Data shown>

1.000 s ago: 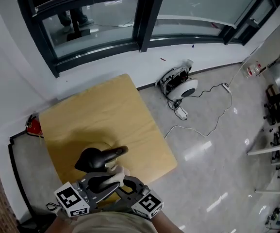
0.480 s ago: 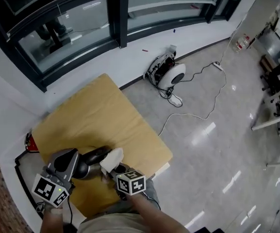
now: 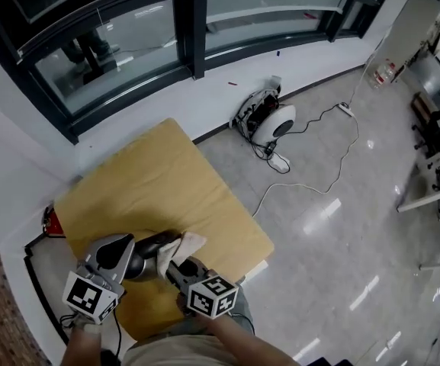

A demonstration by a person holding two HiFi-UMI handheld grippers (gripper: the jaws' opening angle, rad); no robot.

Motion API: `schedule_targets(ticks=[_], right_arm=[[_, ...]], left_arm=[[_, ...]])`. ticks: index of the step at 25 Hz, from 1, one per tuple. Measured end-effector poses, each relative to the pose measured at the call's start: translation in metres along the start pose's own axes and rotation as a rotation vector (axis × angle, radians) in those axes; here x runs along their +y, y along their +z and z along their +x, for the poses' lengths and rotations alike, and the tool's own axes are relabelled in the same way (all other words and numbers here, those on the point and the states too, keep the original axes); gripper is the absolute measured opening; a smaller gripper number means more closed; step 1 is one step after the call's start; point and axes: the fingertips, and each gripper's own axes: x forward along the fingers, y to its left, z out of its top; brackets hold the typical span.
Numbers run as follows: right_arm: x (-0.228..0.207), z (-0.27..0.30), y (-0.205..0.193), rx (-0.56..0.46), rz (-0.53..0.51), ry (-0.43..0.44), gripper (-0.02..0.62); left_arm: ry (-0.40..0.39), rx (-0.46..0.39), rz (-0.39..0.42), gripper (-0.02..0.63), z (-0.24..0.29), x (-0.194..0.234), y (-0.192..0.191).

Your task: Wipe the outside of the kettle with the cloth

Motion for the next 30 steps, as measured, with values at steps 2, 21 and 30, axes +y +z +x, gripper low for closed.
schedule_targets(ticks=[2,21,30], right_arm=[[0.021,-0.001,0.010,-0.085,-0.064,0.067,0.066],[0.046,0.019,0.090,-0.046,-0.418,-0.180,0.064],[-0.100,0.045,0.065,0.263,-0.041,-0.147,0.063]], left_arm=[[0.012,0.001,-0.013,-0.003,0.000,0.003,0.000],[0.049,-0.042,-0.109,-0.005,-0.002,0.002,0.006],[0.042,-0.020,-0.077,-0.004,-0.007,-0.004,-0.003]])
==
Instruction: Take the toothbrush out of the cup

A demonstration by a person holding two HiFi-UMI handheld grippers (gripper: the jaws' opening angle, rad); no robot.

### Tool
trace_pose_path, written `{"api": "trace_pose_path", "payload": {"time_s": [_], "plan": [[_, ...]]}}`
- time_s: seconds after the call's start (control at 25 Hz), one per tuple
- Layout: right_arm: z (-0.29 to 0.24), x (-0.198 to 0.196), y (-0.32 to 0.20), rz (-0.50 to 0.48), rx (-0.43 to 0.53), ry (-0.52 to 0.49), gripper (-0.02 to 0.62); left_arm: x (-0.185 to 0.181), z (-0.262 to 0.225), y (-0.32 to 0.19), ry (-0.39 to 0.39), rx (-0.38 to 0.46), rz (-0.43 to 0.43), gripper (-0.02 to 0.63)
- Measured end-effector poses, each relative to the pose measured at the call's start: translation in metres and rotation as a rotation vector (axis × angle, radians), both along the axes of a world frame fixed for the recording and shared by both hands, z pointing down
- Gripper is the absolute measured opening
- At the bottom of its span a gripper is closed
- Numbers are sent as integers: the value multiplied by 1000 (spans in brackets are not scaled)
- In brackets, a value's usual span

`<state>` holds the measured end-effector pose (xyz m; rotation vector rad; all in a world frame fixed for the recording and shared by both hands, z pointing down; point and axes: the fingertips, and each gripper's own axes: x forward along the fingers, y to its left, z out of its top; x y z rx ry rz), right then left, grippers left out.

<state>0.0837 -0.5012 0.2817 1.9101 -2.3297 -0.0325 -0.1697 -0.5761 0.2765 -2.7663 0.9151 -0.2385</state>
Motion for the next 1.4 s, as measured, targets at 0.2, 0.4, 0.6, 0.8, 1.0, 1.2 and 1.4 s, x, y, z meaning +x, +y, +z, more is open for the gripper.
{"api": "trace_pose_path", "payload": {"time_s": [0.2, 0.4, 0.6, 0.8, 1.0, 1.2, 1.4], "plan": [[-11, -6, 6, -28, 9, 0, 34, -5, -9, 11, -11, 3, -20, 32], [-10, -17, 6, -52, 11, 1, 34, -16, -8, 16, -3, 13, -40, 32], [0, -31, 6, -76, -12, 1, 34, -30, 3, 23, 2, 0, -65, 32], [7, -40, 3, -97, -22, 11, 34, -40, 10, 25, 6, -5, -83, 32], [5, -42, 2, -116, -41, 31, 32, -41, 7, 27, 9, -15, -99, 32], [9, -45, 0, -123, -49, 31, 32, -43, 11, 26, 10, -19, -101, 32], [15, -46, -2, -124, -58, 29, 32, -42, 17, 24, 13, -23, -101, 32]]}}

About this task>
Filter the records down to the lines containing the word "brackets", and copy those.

Solution for this exercise>
Motion API: `schedule_targets(ticks=[_], right_arm=[[_, ...]], left_arm=[[_, ...]])`. ticks: index of the step at 25 Hz, from 1, one per tuple. Measured end-effector poses, each relative to the pose measured at the call's start: translation in metres along the start pose's own axes and rotation as a rotation vector (axis × angle, radians) in those axes; here x runs along their +y, y along their +z and z along their +x, for the poses' lengths and rotations alike, and the tool's own axes are relabelled in the same way (all other words and numbers here, those on the point and the states too, keep the original axes); gripper is the absolute measured opening; a smaller gripper number means more closed; step 1 is one step after the call's start; point and axes: the fingertips, and each gripper's own axes: x forward along the fingers, y to its left, z out of its top; brackets hold the typical span.
- Numbers are sent as integers: the value multiplied by 1000 (spans in brackets are not scaled)
- In brackets, a value's usual span

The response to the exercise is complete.